# First Law

The planets (and nearly all other objects in the solar system) move in paths, which have the form of ellipses. The sun stands in one of the two focuses.Italic text The defining characteristic of an ellipse is

x+y=contant


Note: Thus a circle is a special case of an ellipse. The eccentricity of an ellipse

After Phythagoras is valid

e2 + b2 = d2

A = D (because of x + y = (A + e) + (A e))

and thus

e2 + b2 = a2 thus

e =  \ {a^2 sqrt - b^2}  called the accentricity
\ varepsilon = \ frac {e} {A}


# A1. Aphelion and Perihel

Show that the average value from the largest and the smallest distance of a planet of the sun (aphelion, Perihel) is equal to the large shaft section of the course.

# A2. Comet Path

The comet Encke has a distance of 0,339 and/or 4,094 astronomical units (AE) of the sun in the Perihel and aphelion of its course.

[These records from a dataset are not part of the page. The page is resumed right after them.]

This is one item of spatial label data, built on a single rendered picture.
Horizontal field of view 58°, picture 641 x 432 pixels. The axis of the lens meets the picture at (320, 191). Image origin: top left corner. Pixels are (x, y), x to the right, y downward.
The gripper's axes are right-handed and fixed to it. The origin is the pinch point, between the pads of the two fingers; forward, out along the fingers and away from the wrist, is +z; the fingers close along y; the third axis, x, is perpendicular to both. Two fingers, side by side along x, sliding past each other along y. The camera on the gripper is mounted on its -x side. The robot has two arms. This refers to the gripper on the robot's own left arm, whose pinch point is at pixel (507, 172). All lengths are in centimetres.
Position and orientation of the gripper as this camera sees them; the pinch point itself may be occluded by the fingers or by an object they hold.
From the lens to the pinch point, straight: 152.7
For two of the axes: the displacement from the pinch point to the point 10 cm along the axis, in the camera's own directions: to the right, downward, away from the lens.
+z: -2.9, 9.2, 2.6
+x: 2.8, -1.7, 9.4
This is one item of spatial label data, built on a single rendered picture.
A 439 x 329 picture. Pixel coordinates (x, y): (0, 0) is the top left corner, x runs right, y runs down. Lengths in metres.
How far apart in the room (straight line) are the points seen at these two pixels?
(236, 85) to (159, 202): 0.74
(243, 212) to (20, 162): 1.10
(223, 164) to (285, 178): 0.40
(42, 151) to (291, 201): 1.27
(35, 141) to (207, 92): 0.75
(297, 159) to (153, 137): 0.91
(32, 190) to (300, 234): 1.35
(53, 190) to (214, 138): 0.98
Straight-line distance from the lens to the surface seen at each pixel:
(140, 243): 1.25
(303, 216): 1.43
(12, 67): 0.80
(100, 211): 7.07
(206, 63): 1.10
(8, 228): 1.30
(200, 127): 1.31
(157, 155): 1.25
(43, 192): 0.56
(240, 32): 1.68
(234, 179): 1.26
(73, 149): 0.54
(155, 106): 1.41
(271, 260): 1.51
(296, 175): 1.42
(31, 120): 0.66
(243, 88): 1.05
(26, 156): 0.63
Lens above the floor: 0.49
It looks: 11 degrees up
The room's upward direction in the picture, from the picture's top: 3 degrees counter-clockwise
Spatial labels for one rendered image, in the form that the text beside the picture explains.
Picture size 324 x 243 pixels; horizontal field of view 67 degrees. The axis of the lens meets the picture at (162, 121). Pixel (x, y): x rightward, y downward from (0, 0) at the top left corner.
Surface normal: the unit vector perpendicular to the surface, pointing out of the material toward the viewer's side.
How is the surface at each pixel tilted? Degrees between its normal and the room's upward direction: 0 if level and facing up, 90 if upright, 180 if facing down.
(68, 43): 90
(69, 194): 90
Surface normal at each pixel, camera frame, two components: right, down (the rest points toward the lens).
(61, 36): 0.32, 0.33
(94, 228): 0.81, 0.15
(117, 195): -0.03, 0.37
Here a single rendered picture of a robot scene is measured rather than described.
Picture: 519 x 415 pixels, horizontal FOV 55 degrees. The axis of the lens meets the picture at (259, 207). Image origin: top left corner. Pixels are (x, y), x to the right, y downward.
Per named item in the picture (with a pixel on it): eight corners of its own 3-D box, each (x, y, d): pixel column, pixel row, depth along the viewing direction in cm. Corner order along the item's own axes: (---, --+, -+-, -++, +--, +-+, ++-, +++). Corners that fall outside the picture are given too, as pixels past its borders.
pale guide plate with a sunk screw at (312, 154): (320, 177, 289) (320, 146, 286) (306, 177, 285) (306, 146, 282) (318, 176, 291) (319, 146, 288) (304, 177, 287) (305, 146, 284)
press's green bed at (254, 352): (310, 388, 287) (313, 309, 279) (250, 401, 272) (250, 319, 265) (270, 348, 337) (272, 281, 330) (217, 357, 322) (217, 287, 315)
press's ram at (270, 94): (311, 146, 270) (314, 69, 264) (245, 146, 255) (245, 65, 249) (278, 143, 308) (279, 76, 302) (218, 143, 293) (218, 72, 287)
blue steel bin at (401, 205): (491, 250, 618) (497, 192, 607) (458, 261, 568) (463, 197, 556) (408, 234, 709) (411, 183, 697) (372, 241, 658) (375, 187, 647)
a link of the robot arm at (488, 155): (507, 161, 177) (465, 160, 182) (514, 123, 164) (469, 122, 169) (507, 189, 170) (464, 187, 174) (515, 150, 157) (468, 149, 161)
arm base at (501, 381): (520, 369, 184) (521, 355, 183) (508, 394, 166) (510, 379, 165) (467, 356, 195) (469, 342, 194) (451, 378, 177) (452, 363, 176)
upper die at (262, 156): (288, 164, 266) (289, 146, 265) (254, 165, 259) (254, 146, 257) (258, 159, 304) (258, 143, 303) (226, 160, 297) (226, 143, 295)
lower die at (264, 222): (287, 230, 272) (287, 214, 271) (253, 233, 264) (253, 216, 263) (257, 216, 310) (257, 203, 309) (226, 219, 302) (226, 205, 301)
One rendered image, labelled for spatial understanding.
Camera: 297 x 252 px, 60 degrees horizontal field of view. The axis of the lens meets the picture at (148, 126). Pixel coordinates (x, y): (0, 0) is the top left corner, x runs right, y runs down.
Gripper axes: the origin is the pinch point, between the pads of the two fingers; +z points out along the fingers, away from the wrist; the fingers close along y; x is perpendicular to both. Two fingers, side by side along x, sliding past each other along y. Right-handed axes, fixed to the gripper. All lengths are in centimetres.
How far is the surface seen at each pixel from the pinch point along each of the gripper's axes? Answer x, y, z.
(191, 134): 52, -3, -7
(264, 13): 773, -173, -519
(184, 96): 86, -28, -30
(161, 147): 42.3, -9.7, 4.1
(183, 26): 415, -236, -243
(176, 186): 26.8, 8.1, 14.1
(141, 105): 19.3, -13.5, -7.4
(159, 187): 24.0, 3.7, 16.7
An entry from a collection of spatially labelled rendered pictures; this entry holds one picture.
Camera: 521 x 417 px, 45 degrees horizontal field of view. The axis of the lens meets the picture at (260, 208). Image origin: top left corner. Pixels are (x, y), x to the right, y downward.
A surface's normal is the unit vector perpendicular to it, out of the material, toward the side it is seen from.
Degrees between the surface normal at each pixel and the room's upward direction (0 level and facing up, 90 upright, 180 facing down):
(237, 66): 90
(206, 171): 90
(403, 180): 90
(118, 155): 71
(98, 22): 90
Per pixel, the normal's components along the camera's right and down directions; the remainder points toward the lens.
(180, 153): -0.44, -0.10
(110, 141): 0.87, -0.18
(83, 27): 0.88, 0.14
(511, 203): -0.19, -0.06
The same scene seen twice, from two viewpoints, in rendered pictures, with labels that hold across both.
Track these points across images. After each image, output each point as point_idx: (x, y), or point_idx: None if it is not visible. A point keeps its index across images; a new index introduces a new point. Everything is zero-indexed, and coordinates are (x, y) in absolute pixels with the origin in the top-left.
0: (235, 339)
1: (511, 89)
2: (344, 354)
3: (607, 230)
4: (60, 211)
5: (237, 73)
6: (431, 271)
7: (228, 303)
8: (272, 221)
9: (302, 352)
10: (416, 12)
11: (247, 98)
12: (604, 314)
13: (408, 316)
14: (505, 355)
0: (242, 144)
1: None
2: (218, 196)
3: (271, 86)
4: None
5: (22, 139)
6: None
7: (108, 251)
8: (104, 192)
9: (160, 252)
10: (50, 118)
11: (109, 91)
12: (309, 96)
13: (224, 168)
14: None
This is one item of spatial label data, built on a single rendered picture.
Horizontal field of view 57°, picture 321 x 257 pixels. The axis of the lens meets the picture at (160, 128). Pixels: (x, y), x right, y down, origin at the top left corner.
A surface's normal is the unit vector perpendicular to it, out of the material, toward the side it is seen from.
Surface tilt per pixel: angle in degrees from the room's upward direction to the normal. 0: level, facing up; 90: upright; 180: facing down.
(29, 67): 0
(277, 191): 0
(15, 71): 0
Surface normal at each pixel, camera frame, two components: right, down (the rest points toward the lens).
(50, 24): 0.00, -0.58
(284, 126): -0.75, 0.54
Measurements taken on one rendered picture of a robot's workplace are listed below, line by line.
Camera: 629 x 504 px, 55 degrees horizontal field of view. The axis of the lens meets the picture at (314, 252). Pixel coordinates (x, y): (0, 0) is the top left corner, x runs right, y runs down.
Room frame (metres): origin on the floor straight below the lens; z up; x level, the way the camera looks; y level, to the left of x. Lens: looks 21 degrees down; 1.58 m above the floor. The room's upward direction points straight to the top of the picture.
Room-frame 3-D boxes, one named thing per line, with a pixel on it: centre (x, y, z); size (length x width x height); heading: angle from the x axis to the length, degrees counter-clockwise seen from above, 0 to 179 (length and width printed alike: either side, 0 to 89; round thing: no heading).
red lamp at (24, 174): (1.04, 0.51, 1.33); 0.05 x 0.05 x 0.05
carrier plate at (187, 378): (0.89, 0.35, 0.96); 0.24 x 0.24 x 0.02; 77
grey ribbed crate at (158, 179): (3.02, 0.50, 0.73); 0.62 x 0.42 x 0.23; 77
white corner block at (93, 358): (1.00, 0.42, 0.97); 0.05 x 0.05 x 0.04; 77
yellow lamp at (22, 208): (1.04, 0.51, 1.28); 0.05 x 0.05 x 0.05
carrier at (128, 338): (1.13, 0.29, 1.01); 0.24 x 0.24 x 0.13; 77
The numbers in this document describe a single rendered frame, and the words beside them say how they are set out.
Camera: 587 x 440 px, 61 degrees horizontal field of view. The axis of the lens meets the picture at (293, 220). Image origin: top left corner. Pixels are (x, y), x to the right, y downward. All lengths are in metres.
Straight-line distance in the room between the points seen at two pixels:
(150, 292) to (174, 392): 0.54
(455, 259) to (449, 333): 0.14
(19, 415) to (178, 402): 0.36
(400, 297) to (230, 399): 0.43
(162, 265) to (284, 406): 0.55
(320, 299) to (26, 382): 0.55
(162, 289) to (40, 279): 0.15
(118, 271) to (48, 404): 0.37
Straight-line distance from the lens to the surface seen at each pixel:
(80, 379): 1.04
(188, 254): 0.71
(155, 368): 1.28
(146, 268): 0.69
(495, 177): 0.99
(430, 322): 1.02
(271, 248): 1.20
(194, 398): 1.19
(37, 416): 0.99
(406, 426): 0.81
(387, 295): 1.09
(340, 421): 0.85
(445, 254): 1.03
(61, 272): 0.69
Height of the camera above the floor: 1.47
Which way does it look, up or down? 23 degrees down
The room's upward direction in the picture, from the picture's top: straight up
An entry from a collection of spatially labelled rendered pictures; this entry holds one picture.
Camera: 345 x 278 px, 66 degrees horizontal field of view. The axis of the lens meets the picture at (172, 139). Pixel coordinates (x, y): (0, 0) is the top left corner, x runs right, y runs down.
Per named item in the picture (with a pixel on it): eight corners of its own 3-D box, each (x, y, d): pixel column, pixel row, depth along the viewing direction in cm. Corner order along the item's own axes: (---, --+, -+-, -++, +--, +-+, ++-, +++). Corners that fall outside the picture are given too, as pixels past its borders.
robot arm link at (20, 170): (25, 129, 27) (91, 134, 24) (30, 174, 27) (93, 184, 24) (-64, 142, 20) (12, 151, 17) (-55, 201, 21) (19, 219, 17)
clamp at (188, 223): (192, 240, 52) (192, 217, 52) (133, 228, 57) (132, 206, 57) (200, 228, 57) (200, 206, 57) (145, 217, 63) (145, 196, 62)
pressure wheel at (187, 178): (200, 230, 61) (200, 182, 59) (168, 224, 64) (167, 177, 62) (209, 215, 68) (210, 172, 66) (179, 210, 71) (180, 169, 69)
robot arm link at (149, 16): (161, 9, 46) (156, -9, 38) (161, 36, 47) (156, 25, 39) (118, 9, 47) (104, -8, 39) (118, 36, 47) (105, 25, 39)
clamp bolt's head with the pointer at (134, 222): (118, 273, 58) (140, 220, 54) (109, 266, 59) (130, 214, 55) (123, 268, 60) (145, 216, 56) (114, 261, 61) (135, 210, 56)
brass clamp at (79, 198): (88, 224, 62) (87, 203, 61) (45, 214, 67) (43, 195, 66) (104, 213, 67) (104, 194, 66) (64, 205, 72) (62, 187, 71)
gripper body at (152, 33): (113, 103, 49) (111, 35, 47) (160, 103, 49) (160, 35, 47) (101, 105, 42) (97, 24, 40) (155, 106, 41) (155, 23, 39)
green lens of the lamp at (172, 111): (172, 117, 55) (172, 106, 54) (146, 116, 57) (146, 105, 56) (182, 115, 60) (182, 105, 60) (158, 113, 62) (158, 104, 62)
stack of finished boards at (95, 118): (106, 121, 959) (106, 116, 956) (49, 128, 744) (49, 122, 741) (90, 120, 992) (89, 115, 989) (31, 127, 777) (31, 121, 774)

• a) Compute the large and the small shaft section as well as the numeric eccentricity of the course!
• b) Manufacture a design true to scale of the ellipse path! (1AE corresponds to 2 cm)

# A3. Mars Path

Johannes Kepler counted 8 years, in order to find out that Mars describes not a circular path, but an ellipse around the sun. Its results were astonishing exactly, although the numeric eccentricity of the course only \ varepsilon = 0,093 amounts to.

• a) Compute the small shaft section, if the large shaft section A = 1.524 amounts to AE, and the difference of the shaft sections in %!
• b) Manufacture a design true to scale of the coordinate system!
• c) Which largest and/or smallest distance of the sun can reach Mars?